[Start of section]

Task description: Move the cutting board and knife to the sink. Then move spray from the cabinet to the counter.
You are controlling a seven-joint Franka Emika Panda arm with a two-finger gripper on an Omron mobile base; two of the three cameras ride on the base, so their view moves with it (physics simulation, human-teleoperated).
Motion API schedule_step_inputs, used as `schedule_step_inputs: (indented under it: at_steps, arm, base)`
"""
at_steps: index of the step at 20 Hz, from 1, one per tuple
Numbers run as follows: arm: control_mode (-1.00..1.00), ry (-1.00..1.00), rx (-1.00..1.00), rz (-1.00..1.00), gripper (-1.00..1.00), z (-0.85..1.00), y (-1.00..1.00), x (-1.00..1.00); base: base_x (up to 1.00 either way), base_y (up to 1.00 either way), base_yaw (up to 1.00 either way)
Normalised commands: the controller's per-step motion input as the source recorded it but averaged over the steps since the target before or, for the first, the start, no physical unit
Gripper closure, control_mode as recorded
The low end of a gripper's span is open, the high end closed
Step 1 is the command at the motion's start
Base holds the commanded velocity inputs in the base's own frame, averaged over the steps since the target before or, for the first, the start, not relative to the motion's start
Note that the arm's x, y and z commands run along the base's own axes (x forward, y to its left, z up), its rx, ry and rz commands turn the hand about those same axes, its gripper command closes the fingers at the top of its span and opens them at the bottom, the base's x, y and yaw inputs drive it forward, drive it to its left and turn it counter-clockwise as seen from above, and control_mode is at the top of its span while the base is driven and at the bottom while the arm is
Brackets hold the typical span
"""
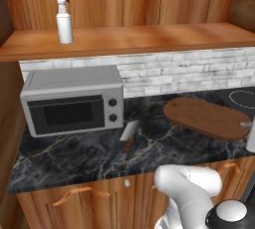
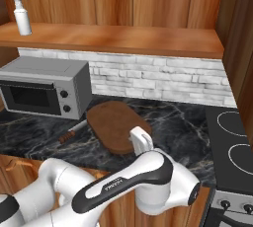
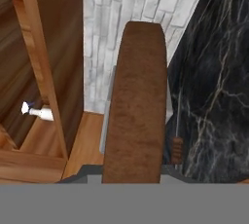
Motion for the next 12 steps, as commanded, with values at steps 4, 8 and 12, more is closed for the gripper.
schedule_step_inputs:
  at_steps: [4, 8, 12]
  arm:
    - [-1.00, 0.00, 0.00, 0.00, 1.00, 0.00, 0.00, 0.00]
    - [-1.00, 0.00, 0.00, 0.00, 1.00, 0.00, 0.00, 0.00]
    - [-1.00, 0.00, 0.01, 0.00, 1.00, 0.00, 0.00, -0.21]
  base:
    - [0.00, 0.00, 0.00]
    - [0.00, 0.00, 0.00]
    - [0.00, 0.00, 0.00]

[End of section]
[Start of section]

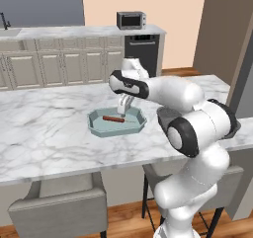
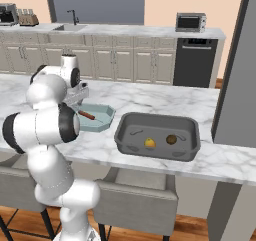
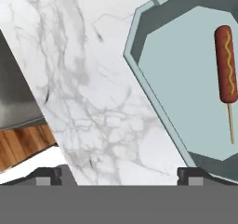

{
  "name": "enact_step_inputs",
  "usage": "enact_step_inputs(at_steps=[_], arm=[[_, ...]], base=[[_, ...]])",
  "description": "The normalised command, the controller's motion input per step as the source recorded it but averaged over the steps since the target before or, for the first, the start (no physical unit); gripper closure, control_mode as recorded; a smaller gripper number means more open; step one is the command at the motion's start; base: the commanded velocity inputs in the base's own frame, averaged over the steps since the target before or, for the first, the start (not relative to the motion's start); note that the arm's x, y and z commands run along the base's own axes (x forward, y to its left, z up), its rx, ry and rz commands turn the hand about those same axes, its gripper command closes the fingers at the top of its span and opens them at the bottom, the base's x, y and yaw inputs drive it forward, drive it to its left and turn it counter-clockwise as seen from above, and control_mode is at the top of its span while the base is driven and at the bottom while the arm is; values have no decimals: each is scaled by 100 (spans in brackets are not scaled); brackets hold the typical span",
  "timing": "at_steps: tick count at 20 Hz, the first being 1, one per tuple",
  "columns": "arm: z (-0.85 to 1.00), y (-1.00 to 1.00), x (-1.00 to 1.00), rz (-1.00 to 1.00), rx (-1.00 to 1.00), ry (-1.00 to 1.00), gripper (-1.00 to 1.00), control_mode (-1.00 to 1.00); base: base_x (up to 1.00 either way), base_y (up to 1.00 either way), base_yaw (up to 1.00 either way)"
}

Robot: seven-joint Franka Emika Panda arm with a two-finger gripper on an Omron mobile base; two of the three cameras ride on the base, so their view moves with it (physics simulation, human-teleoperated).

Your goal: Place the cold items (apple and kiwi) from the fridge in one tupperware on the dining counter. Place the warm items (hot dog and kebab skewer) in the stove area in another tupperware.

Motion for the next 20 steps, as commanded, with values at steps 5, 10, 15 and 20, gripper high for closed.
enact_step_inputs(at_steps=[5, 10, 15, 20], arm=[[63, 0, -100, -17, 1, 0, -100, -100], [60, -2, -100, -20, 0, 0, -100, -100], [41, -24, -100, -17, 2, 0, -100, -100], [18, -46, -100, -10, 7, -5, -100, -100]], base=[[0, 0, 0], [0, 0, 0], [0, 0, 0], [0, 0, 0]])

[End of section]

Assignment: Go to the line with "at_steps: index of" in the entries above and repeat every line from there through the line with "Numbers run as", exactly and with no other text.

Task response:
at_steps: index of the step at 20 Hz, from 1, one per tuple
Numbers run as follows: arm: control_mode (-1.00..1.00), ry (-1.00..1.00), rx (-1.00..1.00), rz (-1.00..1.00), gripper (-1.00..1.00), z (-0.85..1.00), y (-1.00..1.00), x (-1.00..1.00); base: base_x (up to 1.00 either way), base_y (up to 1.00 either way), base_yaw (up to 1.00 either way)

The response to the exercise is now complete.